↓
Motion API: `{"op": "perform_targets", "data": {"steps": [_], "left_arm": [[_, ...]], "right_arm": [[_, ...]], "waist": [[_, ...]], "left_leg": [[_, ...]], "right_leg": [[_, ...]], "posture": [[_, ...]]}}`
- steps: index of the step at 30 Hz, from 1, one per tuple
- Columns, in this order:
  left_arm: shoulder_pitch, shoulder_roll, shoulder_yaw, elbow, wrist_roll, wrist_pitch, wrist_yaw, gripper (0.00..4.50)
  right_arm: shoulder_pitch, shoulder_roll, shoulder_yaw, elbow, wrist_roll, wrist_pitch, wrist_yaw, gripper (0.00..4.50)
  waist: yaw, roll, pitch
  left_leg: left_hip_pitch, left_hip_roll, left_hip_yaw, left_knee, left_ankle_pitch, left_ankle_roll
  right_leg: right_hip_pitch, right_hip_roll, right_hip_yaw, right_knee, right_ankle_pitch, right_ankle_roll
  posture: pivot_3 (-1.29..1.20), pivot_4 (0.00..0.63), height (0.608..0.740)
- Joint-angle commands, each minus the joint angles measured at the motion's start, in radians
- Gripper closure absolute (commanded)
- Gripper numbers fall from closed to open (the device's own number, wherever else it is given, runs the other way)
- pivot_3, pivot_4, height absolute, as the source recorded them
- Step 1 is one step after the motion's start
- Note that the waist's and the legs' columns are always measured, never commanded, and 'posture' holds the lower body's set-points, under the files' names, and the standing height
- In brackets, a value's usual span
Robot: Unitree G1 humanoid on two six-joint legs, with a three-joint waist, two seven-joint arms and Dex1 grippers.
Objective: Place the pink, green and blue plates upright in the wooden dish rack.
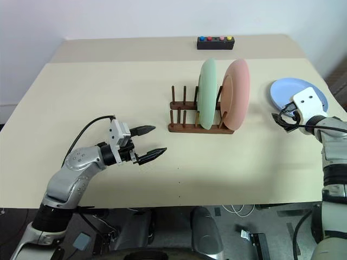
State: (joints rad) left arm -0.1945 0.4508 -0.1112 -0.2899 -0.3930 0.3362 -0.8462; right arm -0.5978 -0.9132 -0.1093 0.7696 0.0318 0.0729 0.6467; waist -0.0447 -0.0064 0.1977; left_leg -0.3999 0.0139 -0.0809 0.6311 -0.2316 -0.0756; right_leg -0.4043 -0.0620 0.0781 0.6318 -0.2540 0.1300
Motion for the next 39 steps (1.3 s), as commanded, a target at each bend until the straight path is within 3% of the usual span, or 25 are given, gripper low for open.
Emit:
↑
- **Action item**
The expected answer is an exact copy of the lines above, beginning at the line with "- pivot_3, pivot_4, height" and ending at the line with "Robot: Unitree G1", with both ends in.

- **Response for this exercise**
- pivot_3, pivot_4, height absolute, as the source recorded them
- Step 1 is one step after the motion's start
- Note that the waist's and the legs' columns are always measured, never commanded, and 'posture' holds the lower body's set-points, under the files' names, and the standing height
- In brackets, a value's usual span
Robot: Unitree G1 humanoid on two six-joint legs, with a three-joint waist, two seven-joint arms and Dex1 grippers.

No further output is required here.